*Material provided:*
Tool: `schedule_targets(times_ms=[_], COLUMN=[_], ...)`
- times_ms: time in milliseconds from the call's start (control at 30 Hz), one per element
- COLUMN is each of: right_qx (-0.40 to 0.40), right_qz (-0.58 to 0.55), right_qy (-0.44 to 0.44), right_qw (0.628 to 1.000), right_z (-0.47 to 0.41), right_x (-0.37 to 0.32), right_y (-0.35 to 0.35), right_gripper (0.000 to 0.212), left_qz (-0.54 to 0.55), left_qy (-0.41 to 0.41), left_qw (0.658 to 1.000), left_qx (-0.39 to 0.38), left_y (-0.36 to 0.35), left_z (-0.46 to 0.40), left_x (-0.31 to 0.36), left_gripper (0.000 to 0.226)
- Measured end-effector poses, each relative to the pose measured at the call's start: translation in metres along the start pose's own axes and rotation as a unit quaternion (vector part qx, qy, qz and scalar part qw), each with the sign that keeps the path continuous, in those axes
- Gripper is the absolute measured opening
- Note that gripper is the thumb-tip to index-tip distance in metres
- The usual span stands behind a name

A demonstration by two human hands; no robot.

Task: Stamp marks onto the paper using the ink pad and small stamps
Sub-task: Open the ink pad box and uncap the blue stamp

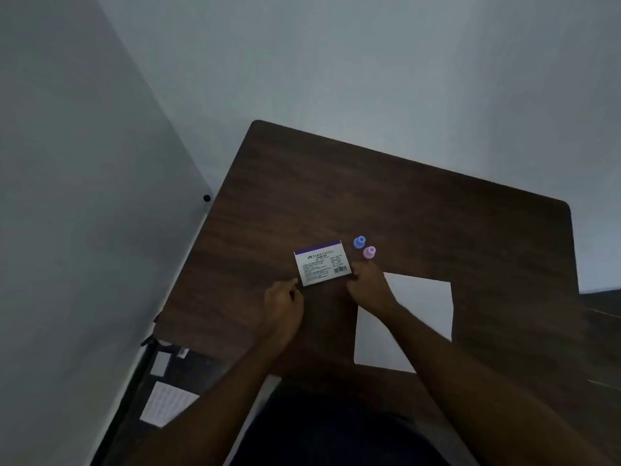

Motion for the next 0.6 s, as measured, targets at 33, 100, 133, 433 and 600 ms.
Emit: schedule_targets(times_ms=[33, 100, 133, 433, 600], right_qx=[-0.002, -0.005, -0.005, -0.021, -0.016], right_qz=[-0.003, -0.006, -0.003, -0.011, -0.013], right_qy=[-0.007, -0.026, -0.036, -0.043, -0.049], right_qw=[1.000, 1.000, 0.999, 0.999, 0.999], right_z=[-0.002, -0.003, -0.004, -0.012, -0.012], right_x=[0.003, 0.005, 0.006, 0.009, 0.007], right_y=[-0.002, -0.002, -0.003, -0.006, 0.000], right_gripper=[0.031, 0.029, 0.027, 0.026, 0.015], left_qz=[0.012, 0.022, 0.022, 0.022, 0.025], left_qy=[0.007, 0.008, 0.012, 0.020, 0.010], left_qw=[1.000, 1.000, 1.000, 0.999, 1.000], left_qx=[-0.002, -0.008, -0.011, -0.016, -0.002], left_y=[-0.001, -0.004, -0.005, -0.009, -0.007], left_z=[-0.001, 0.000, 0.001, 0.001, 0.001], left_x=[-0.001, 0.001, 0.002, 0.008, 0.012], left_gripper=[0.036, 0.040, 0.041, 0.043, 0.040])
Point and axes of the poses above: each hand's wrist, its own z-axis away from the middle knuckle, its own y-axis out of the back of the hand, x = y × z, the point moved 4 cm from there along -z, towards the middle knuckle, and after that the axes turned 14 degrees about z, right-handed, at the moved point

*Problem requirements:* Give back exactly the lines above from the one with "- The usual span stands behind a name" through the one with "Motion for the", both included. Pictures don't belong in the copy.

*Answer to this problem:*
- The usual span stands behind a name

A demonstration by two human hands; no robot.

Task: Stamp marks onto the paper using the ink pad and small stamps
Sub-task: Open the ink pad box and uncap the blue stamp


Motion for the next 0.6 s, as measured, targets at 33, 100, 133, 433 and 600 ms.

This answer requires no further additions.